BAE Systems began research into additive manufacturing techniques more than two decades ago and are currently using the technology to make production standard components for the Typhoon fighter aircraft. It is also applied in the rapid prototyping of new technology concepts as part of a drive to deliver Tempest – a capable, affordable and exportable next generation future combat air system.
What is the key product for you currently and how is it being applied?
JM: Form 3B is Formlabs’ newest 3D printer and was created for the dental industry. This one printer allows for a growing list of over 10+ dental applications from digital dentures to temporary crowns and bridges. Users can switch between a library of resins with a no-hassle cartridge system. Formlabs is providing a localised approach to the production of dental products like dentures. While scans are made at your dentist’s office, it’s a nearby dental lab that makes the part – and that lab can serve many dentists. By bringing 3D printing into these labs, technicians can produce multiple products at a time, significantly shortening lead times.
DV: We recently launched new METHOD and METHOD X Carbon Fiber Editions, which allow users to print carbon fibre reinforced nylon that is optimised for high strength and heat resistance. MakerBot Nylon Carbon Fiber is an ideal lightweight alternative to metal for structural applications. METHOD Carbon Fiber enables customers to print various parts, such as vehicular brackets and inspection gauges, manufacturing tools such as robotic end-effectors, and under-hood applications.
BA: The Renishaw RenAM 500Q multi laser system has been designed to deliver high productivity whilst maintaining very high-quality metal parts. When applied to the right application the system delivers extremely competitive cost per part and can be validated to operate in regulated market sectors such as medical and aerospace. The Ren AM 500Q is supplied with an on-board sieving system and can be configured as a four or single laser system.
What products / technologies do you see changing your sector in the future?

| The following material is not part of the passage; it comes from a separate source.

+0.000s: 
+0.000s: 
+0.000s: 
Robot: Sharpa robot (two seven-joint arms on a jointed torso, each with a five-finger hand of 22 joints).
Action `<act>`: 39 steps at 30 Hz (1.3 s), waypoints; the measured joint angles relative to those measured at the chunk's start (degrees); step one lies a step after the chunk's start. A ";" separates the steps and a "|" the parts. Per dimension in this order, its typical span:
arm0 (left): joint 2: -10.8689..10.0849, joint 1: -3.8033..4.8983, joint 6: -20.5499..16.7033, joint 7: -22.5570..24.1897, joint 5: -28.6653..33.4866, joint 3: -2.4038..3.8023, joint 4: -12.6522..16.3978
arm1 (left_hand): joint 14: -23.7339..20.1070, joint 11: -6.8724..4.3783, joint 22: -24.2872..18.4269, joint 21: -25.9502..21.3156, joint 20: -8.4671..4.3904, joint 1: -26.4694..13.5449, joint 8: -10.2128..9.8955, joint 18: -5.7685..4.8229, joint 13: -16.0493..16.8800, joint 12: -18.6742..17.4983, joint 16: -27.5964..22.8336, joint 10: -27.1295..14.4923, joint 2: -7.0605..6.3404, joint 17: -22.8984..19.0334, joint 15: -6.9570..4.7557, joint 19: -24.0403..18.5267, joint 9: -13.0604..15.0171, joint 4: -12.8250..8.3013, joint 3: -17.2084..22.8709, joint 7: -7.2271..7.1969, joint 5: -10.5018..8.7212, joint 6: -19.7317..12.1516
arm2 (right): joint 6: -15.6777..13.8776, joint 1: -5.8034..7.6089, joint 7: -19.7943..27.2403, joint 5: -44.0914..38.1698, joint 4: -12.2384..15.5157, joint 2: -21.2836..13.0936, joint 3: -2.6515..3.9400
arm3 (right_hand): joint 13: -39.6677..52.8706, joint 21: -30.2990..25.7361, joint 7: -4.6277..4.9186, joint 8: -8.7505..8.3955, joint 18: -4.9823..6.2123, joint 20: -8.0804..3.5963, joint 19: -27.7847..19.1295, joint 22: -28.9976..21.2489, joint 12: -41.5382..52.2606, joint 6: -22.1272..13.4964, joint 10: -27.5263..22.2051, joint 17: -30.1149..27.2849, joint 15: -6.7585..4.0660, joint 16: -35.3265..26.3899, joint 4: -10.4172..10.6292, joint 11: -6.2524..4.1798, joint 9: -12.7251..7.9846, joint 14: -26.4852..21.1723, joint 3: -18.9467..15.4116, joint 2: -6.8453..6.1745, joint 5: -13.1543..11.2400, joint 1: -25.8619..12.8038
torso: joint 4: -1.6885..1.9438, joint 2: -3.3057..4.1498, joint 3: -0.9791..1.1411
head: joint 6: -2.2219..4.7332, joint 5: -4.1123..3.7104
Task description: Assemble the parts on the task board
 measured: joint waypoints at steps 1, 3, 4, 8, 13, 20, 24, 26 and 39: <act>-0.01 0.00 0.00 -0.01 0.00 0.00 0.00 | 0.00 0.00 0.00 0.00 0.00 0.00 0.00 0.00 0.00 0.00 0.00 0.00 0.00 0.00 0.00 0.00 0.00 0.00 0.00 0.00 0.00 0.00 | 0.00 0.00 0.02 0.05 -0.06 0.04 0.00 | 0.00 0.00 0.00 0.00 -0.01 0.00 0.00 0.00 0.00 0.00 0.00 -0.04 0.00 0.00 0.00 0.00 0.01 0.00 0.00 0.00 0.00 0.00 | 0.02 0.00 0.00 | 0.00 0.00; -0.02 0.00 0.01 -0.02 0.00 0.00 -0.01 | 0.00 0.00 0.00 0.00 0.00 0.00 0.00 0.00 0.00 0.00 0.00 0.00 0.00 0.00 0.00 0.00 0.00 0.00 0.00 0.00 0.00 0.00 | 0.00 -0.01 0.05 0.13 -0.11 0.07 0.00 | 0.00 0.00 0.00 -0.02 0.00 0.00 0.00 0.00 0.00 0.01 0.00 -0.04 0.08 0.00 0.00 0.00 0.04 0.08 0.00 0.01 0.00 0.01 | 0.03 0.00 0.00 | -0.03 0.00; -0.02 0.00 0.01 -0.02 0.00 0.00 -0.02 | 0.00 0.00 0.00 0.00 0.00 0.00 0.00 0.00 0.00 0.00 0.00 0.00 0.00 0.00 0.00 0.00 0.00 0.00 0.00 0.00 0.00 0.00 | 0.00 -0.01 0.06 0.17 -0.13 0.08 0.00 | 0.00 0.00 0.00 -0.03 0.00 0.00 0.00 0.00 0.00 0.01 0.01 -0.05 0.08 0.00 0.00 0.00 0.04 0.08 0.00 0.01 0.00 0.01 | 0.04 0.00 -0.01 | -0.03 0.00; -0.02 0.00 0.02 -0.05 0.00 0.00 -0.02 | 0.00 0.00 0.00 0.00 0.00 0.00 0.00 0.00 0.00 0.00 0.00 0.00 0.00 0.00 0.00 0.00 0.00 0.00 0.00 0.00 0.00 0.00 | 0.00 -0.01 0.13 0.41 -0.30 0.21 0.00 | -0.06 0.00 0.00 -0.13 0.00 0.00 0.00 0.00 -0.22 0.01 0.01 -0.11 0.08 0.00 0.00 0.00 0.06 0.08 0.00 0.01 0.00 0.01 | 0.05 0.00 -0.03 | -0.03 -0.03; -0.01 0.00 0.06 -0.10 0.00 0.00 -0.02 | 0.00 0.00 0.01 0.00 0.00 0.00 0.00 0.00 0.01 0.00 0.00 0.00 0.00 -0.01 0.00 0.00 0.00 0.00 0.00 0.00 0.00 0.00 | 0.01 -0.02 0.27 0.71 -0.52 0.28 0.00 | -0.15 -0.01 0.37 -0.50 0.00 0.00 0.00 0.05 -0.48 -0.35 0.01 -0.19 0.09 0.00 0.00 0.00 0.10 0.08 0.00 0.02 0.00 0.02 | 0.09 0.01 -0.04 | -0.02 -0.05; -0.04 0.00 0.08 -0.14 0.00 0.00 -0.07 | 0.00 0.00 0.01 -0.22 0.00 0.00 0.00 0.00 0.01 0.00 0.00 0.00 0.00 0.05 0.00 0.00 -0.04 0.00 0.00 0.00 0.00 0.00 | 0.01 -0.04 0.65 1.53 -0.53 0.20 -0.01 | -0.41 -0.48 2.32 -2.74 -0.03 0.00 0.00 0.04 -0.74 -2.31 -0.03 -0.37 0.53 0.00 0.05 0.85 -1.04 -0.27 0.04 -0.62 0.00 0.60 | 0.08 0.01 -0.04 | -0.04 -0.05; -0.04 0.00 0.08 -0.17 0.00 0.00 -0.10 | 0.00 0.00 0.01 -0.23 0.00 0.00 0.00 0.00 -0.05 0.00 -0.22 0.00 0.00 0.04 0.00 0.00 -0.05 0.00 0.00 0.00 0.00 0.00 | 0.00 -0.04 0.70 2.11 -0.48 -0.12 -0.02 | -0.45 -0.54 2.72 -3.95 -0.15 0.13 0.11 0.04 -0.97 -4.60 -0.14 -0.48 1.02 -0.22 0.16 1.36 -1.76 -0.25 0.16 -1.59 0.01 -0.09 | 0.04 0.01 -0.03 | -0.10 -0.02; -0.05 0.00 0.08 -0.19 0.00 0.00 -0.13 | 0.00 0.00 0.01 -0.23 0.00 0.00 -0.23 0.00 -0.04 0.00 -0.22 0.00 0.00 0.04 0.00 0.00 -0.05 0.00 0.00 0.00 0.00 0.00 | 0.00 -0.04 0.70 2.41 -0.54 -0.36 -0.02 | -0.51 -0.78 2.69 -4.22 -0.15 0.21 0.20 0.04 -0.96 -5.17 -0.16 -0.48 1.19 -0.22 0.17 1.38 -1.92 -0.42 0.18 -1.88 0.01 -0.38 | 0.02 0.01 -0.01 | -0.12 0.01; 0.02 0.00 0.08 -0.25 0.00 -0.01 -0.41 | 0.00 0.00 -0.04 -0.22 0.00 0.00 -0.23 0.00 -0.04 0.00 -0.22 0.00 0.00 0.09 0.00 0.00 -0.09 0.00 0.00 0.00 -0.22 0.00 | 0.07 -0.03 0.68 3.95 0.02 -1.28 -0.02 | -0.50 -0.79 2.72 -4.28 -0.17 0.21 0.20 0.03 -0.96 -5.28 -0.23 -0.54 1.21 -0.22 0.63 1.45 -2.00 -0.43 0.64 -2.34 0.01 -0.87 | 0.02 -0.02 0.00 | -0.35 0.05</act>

JM: Generative design, which enables engineers to create thousands of design options by defining their design problem – inputting parameters such as fixed points and bounding constraints, applied forces and loading considerations, a factor of safety, and what material and manufacturing options are available to them. The program then provides a range of possible solutions to choose from or iterate on. When coupled with 3D printing it is possible to rapidly generate and test novel, lightweight design solutions leading to prototypes and products that perform better than similar products created with traditional means of design and manufacturing.

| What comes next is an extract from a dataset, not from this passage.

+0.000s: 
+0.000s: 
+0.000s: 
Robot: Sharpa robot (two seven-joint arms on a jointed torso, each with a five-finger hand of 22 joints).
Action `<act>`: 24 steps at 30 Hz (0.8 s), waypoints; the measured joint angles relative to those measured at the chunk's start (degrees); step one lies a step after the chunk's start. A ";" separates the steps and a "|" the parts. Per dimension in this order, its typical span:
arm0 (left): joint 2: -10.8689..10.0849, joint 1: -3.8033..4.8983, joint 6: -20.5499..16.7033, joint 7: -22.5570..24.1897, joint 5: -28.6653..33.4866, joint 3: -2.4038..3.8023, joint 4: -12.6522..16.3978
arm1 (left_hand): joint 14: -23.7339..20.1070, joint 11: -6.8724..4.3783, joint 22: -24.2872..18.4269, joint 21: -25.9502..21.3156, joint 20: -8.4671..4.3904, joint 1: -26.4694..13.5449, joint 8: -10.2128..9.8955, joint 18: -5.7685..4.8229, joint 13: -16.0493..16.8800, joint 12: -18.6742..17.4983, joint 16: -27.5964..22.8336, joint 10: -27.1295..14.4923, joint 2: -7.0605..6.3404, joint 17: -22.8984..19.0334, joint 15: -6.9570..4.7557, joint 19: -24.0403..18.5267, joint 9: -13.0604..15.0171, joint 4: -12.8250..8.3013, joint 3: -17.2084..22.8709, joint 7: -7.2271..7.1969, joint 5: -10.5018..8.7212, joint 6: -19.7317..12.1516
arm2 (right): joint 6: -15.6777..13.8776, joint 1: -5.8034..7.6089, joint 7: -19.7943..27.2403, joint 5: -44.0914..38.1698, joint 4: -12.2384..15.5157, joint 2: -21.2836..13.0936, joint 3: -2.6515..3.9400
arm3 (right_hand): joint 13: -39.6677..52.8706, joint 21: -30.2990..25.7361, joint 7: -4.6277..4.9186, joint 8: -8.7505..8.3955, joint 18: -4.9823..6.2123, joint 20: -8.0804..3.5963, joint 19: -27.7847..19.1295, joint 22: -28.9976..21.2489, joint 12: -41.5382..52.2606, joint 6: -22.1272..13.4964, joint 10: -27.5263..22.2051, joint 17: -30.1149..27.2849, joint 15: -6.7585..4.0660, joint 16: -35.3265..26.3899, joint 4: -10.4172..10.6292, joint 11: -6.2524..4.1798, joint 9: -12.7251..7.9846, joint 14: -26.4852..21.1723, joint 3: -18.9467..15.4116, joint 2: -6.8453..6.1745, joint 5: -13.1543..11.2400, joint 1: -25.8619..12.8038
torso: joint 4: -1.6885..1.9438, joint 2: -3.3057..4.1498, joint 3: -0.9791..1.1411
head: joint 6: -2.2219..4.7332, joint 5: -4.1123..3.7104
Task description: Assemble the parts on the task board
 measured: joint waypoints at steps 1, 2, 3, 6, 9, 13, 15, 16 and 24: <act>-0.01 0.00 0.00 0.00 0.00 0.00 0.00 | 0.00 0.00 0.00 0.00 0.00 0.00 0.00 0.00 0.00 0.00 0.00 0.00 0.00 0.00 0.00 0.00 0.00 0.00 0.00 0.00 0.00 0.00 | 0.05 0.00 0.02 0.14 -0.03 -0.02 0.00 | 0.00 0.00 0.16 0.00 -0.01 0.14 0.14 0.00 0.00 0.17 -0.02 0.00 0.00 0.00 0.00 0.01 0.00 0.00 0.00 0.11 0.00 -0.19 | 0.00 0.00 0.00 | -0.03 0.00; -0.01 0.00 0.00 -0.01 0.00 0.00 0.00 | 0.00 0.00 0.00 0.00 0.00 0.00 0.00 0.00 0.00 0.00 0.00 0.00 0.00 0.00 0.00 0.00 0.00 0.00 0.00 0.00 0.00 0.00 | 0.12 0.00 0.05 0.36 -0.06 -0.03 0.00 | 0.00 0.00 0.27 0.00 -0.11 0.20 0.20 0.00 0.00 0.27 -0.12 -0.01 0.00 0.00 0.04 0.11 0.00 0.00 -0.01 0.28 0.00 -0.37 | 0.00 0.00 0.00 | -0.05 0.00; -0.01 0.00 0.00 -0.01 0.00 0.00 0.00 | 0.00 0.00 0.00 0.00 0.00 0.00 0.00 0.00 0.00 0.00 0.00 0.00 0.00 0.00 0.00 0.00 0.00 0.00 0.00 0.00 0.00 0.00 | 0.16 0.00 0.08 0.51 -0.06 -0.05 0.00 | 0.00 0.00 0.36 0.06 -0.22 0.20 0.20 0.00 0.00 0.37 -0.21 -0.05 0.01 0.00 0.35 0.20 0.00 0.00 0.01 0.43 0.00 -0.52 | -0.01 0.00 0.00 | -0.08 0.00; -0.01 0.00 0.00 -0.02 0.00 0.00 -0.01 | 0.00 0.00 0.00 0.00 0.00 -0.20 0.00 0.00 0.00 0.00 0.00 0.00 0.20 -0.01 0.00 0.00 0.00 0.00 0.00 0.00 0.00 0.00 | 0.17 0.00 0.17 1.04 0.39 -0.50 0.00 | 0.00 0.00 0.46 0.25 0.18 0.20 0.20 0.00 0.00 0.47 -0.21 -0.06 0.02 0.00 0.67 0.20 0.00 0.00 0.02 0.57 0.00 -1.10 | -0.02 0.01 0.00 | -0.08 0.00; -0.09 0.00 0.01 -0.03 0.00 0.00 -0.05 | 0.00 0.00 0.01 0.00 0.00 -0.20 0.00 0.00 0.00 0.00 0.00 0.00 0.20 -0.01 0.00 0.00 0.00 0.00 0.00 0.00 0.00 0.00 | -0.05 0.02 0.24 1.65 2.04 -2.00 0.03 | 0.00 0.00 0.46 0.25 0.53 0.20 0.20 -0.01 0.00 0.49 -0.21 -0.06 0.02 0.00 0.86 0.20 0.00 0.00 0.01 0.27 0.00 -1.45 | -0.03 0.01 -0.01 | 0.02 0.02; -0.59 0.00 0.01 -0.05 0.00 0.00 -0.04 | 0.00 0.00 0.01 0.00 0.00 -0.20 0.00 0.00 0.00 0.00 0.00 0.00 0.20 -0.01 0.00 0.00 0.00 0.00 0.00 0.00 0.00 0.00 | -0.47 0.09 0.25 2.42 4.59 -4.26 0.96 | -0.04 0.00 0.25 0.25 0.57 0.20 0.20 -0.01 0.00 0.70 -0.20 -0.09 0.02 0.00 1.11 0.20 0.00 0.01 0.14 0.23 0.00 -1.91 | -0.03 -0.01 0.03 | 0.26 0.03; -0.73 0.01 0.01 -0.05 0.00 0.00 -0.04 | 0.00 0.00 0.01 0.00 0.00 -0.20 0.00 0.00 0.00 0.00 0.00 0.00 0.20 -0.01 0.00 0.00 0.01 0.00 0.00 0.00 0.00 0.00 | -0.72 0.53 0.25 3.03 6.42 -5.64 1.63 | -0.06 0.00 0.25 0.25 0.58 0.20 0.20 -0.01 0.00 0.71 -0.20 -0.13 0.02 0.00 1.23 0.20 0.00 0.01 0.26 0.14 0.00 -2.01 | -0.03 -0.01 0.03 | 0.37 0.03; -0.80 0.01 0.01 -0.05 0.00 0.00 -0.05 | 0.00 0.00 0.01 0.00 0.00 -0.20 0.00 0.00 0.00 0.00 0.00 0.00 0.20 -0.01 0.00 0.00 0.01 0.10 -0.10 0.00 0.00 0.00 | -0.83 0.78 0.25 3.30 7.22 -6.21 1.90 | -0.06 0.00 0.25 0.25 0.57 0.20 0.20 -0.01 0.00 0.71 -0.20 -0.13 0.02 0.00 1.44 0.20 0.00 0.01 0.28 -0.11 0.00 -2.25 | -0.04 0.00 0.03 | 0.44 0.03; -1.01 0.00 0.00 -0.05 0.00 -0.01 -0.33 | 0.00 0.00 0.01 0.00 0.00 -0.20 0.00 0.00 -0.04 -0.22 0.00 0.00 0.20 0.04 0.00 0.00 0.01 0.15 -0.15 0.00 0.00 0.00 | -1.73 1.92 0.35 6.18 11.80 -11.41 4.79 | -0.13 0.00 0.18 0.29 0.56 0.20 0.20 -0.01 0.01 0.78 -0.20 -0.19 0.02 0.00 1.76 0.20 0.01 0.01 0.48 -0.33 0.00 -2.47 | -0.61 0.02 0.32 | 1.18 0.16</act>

DV: New capabilities in FDM 3D printing are changing the traditional rules of manufacturing. Industrial features that have historically only been available on costly industrial 3D printers are now more accessible to more manufacturers and machine shops. In addition, advances in 3D printing materials development are enabling 3D printing to evolve from simple prototyping applications to mass customization of production end use parts.

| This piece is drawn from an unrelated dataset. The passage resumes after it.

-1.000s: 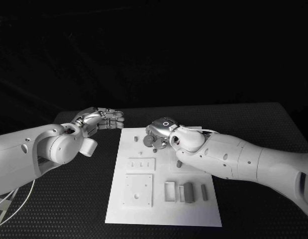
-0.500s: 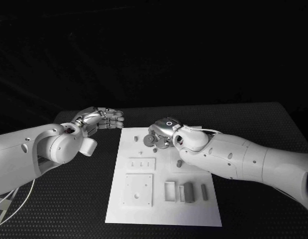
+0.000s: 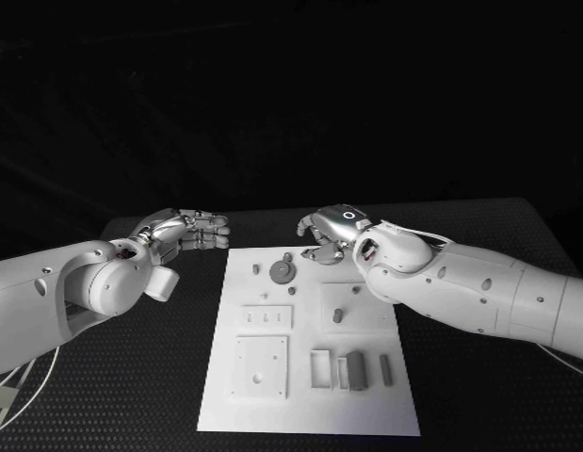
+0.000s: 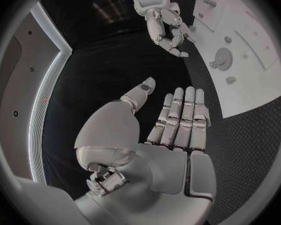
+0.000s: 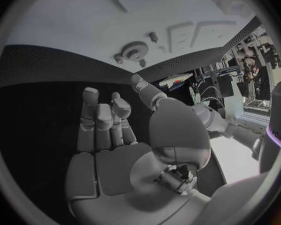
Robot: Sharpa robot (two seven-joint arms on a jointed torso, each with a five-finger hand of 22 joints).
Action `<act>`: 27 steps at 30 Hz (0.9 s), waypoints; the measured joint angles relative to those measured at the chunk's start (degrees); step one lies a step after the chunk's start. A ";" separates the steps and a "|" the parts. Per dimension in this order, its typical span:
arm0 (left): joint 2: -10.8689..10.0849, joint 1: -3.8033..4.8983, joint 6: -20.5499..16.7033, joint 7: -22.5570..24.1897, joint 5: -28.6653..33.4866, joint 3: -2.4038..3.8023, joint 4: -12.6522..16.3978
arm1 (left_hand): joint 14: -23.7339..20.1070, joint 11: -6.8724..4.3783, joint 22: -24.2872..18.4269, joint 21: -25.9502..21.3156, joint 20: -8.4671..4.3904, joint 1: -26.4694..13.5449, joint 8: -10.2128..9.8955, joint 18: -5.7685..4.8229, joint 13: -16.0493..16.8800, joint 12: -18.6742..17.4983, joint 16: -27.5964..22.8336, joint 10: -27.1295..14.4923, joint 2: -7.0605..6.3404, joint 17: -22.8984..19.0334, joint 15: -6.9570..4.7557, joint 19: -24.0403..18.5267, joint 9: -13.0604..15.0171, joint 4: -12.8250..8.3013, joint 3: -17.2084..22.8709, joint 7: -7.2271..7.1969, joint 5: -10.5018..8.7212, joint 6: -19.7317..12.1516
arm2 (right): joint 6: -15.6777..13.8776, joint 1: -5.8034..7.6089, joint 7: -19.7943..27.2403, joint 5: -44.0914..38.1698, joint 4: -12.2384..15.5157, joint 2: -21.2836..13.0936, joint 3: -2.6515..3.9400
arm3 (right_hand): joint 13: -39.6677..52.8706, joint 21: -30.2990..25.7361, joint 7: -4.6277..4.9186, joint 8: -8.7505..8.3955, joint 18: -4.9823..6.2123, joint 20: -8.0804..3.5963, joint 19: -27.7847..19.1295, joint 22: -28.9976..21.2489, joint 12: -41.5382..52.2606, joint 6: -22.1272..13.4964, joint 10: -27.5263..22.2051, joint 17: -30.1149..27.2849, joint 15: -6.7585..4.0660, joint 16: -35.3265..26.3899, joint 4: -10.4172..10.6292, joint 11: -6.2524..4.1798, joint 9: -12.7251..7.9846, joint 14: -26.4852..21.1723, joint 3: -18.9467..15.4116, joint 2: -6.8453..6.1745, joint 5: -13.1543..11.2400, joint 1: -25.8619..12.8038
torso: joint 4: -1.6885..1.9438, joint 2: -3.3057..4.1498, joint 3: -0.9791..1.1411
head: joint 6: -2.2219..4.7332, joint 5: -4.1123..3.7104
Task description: Assemble the parts on the task board
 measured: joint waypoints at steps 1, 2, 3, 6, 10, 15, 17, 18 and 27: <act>0.00 0.00 0.00 0.00 0.00 0.00 -0.08 | 0.00 0.00 0.00 0.00 0.00 0.00 0.00 0.00 0.00 0.00 0.00 0.00 0.00 0.00 0.00 0.00 0.00 0.00 0.00 0.00 0.00 0.00 | -0.06 0.03 0.07 0.43 0.29 -0.70 0.41 | 0.00 -0.01 0.01 0.19 0.00 0.00 0.00 0.00 0.00 0.01 0.00 0.00 0.00 0.00 0.14 0.00 0.00 0.00 0.14 0.00 0.00 0.00 | -0.10 0.00 0.04 | 0.08 0.01; 0.01 0.00 0.00 0.00 0.00 0.00 -0.19 | 0.00 0.00 0.00 0.00 0.00 0.00 0.00 0.00 0.00 0.00 0.00 0.00 0.00 0.00 0.00 0.00 0.00 0.00 0.00 0.00 0.00 0.00 | -0.13 0.09 0.15 0.89 0.53 -1.42 0.77 | 0.00 -0.21 0.09 0.19 -0.01 0.00 0.00 0.00 0.00 0.09 0.00 0.00 0.00 0.00 0.14 0.00 0.00 0.00 0.14 0.00 0.00 0.00 | -0.24 0.00 0.11 | 0.16 0.05; 0.02 0.00 0.00 0.00 0.00 0.00 -0.33 | 0.00 0.00 0.00 0.00 0.00 0.00 0.00 0.00 0.00 0.00 0.00 0.00 0.00 0.00 0.00 0.00 0.00 0.00 0.00 0.00 0.00 0.00 | -0.18 0.19 0.27 1.53 0.70 -2.29 1.16 | 0.00 -0.21 0.09 0.19 -0.01 0.00 0.00 0.00 0.00 0.18 0.00 0.00 0.00 0.00 0.14 0.00 0.00 0.00 0.14 0.00 0.00 0.00 | -0.33 -0.01 0.14 | 0.20 0.06; 0.03 0.00 0.00 0.01 0.00 0.00 -0.61 | 0.00 0.00 -0.01 0.00 0.00 0.00 0.00 0.01 0.00 0.00 0.00 0.00 0.00 0.00 0.00 0.00 -0.05 0.00 0.00 0.00 0.00 0.00 | -0.17 0.58 0.71 3.57 0.77 -3.94 1.83 | 0.00 -0.21 0.02 0.19 -0.02 0.00 0.00 0.00 0.00 0.42 0.00 -0.06 0.05 0.00 0.14 0.00 0.00 0.05 0.14 0.00 0.00 0.00 | -0.55 -0.04 0.25 | 0.37 0.08; 0.03 0.00 0.02 0.07 0.01 0.00 -0.96 | 0.00 0.00 -0.06 0.00 0.00 0.00 0.00 0.01 0.00 0.00 0.00 0.00 0.00 0.04 0.00 0.00 -0.05 0.00 0.00 0.00 0.00 0.00 | 0.13 1.33 1.88 7.30 0.42 -6.25 2.12 | 0.00 -0.21 0.03 0.25 -0.04 0.00 0.00 0.00 0.00 0.43 0.00 -0.08 0.08 0.00 -0.04 0.00 0.00 0.08 0.33 -0.27 0.00 0.28 | -0.87 -0.15 0.43 | 0.62 -0.02; 0.06 0.00 0.13 0.11 0.01 -0.01 -1.16 | 0.00 0.00 -0.05 0.00 0.00 0.00 0.00 0.00 0.01 0.00 -0.22 0.00 0.00 0.06 0.00 0.00 -0.04 0.00 0.00 0.00 0.00 0.42 | 1.37 1.41 3.52 10.85 -0.82 -7.96 2.10 | -0.07 -0.54 0.03 0.40 -0.06 0.00 0.00 -0.01 0.00 0.43 0.00 -0.18 0.27 0.00 -0.34 0.00 0.01 -0.11 0.62 -0.41 0.00 0.41 | -1.42 -0.25 0.68 | 0.76 -0.01; 0.06 0.00 0.24 0.12 0.01 -0.03 -1.22 | 0.00 0.00 -0.05 0.00 0.00 0.00 0.00 0.01 0.01 0.00 -0.22 0.00 0.00 0.14 0.00 0.00 -0.04 0.00 0.00 0.00 0.00 0.42 | 2.05 1.40 4.24 11.92 -1.45 -8.19 2.08 | -0.07 -0.54 0.03 0.40 -0.07 0.00 0.00 -0.01 0.00 0.43 0.00 -0.18 0.27 0.00 -0.34 0.00 0.00 -0.11 0.62 -0.41 0.00 0.41 | -1.60 -0.30 0.76 | 0.80 -0.01; 0.05 0.00 0.30 0.12 0.01 -0.04 -1.27 | 0.00 0.00 -0.05 0.00 0.00 0.00 0.00 0.01 0.01 0.00 -0.22 0.00 0.00 0.14 0.00 0.00 -0.04 0.00 0.00 0.19 0.00 0.61 | 2.36 1.40 4.55 12.29 -1.68 -8.27 2.08 | -0.07 -0.54 0.02 0.40 -0.08 0.00 0.00 -0.01 0.00 0.43 -0.01 -0.18 0.27 0.00 -0.34 0.00 0.00 -0.11 0.63 -0.41 0.00 0.41 | -1.73 -0.34 0.83 | 0.81 -0.01; 0.14 0.00 0.82 0.18 0.01 -0.05 -1.61 | 0.00 0.00 -0.05 0.00 0.00 0.00 0.00 0.00 0.01 0.00 -0.22 0.00 0.00 0.20 0.00 0.00 -0.04 0.00 0.00 0.00 0.00 0.82 | 5.50 1.37 8.53 16.04 -5.33 -9.63 2.05 | -0.12 -0.81 0.02 0.39 -0.42 0.34 -0.35 -0.01 -0.04 0.42 -0.74 -0.31 0.57 -0.19 -0.50 0.30 -0.20 -0.68 0.46 -0.87 0.00 -0.06 | -1.94 -0.44 0.97 | 1.03 -0.94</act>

BA: As the requirements for increased speed of throughput and reduced cost per part become ever stronger, the size of machine and number of lasers will become even more important in meeting these manufacturing demands. Larger machines should enable more components or bigger parts to be built and advances in automation will improve throughput. Validating that each machine will produce repeatable, consistent parts is becoming increasingly important for our customers and at Renishaw we are well placed to offer complete process solutions that draw on our historic strengths in measurement and process control.